# How to interpret targets in VOCSegmentation 2012

Hi,

I’m trying my hand at sematic segmentation using torchvision and the built-in tools it provides. What I don’t understand is How I’m supposed to use the targets I get from the VOCSegmentation 2012 dataset.
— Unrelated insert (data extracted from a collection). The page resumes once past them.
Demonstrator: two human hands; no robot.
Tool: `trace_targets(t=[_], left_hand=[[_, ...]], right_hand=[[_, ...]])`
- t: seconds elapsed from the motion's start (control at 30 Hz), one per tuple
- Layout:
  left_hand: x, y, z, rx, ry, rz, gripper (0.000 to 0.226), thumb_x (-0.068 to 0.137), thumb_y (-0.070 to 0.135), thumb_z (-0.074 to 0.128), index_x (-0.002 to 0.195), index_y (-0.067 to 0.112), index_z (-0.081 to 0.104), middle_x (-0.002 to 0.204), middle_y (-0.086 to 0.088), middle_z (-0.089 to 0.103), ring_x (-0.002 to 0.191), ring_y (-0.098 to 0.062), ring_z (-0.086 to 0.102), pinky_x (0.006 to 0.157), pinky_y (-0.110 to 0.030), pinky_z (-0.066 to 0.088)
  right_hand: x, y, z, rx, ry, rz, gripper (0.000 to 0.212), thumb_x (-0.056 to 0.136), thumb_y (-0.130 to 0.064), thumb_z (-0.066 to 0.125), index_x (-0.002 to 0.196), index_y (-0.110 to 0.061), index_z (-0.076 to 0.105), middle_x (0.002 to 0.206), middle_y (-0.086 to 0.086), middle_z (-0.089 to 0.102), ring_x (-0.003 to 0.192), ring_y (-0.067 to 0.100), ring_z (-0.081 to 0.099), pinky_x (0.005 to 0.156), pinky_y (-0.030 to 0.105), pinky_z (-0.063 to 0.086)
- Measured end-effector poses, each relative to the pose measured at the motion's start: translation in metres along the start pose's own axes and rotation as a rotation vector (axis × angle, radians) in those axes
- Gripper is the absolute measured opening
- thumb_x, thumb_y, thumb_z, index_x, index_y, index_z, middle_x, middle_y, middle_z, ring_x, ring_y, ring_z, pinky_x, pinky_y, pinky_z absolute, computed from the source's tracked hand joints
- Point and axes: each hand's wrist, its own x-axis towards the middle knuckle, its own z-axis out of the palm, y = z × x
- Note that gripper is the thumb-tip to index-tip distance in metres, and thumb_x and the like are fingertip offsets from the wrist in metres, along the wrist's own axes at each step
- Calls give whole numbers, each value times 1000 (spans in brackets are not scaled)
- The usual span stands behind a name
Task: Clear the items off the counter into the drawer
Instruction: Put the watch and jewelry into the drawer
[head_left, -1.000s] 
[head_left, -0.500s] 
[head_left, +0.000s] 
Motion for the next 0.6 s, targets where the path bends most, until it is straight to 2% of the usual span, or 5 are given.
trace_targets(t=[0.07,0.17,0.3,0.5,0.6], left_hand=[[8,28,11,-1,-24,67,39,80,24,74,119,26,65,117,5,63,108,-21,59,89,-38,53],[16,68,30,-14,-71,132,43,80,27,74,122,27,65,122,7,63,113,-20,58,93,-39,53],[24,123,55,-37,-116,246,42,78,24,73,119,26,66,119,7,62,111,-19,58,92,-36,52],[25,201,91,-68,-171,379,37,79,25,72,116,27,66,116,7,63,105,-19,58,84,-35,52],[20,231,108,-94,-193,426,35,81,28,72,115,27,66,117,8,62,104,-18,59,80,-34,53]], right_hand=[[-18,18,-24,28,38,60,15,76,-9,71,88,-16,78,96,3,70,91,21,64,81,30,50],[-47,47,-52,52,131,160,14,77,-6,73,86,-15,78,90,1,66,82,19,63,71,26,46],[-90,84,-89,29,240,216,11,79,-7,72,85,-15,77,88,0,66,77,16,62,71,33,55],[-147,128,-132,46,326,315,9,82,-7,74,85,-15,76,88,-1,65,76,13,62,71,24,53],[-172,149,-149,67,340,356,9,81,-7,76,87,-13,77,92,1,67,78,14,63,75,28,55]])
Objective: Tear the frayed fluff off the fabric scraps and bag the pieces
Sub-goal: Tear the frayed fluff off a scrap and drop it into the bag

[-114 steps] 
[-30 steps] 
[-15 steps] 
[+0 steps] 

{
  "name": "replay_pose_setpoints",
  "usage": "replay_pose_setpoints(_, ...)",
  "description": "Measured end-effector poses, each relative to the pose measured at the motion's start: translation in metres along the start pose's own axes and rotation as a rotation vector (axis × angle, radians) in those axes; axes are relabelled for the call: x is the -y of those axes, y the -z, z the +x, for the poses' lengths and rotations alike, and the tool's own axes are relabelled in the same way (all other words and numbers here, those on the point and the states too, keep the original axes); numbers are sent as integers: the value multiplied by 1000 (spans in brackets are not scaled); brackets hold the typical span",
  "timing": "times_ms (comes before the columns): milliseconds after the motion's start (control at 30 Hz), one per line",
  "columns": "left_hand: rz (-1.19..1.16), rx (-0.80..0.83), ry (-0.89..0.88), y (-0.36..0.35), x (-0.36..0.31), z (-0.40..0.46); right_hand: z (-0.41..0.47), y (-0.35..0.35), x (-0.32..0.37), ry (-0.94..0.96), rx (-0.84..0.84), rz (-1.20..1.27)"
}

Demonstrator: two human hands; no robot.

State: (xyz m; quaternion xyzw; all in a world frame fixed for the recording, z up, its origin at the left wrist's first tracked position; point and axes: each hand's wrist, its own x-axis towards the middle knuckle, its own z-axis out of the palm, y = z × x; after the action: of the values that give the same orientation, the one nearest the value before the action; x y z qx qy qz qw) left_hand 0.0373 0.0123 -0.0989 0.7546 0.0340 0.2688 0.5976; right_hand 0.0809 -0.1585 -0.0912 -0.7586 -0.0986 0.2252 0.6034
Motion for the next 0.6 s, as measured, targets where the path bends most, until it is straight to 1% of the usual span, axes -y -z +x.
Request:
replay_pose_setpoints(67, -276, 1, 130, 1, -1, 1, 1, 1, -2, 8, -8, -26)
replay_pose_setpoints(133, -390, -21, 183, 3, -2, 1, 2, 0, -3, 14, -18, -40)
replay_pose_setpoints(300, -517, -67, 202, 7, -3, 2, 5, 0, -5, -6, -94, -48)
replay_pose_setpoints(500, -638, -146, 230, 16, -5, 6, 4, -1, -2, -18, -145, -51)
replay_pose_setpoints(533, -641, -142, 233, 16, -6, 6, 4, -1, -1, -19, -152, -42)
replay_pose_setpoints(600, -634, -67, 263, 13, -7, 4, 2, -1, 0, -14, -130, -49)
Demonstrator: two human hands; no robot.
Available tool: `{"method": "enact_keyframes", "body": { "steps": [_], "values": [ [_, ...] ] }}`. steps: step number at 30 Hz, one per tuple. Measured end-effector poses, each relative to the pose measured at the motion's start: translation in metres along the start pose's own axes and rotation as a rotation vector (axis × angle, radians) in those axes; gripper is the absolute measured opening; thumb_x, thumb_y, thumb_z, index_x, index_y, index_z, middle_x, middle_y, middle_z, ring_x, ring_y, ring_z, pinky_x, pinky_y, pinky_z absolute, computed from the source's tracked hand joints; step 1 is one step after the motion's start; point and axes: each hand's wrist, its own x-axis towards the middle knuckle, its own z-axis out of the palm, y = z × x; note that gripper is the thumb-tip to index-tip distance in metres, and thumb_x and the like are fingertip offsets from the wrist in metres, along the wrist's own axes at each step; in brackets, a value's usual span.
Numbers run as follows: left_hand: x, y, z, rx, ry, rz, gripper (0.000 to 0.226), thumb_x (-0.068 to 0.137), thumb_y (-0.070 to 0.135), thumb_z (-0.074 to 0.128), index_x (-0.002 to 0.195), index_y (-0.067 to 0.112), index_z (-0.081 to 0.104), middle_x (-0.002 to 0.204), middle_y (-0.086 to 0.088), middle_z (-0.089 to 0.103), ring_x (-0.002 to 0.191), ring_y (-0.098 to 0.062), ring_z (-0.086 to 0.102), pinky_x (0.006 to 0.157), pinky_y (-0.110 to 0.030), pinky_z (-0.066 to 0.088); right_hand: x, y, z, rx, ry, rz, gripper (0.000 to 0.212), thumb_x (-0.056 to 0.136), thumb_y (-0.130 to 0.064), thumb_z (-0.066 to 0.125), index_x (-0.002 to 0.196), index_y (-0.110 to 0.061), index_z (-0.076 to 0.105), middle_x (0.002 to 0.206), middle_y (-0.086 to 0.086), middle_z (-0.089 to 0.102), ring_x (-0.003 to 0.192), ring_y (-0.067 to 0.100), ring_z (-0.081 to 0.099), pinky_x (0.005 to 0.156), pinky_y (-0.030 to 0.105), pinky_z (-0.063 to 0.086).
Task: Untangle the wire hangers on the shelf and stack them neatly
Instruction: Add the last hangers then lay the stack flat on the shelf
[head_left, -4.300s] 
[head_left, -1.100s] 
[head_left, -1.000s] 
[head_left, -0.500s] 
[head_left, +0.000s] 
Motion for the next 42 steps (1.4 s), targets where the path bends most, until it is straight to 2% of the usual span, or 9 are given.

Using the snippet below

import torch
import torchvision.transforms as tf
import torchvision.datasets as dsets

train_set = dsets.VOCSegmentation(
root='./data'
,year='2012'
,image_set= 'train'
,transform = tf.Compose([tf.RandomCrop(256), tf.ToTensor()])
,target_transform = tf.Compose([tf.RandomCrop(256), tf.ToTensor()])
)

train_set, batch_size=4, shuffle=False, num_workers=1
)

image, target = next(train_iter)

print(target[1][0])

I get the following output:

tensor([[0.0784, 0.0784, 0.0784, ..., 0.0000, 0.0000, 0.0000],
[0.0784, 0.0784, 0.0784, ..., 0.0000, 0.0000, 0.0000],
[0.0784, 0.0784, 0.0784, ..., 0.0000, 0.0000, 0.0000],
...,
[0.0000, 0.0000, 0.0000, ..., 0.0000, 0.0000, 0.0000],
[0.0000, 0.0000, 0.0000, ..., 0.0000, 0.0000, 0.0000],
[0.0000, 0.0000, 0.0000, ..., 0.0000, 0.0000, 0.0000]])

I would have expected the output from the target to be integers between 0 and 20 (As there are 20 classes in the data set). Why is there floats there? Is this normalized in some way I don’t understand or have I misunderstood how the target are supposed to look?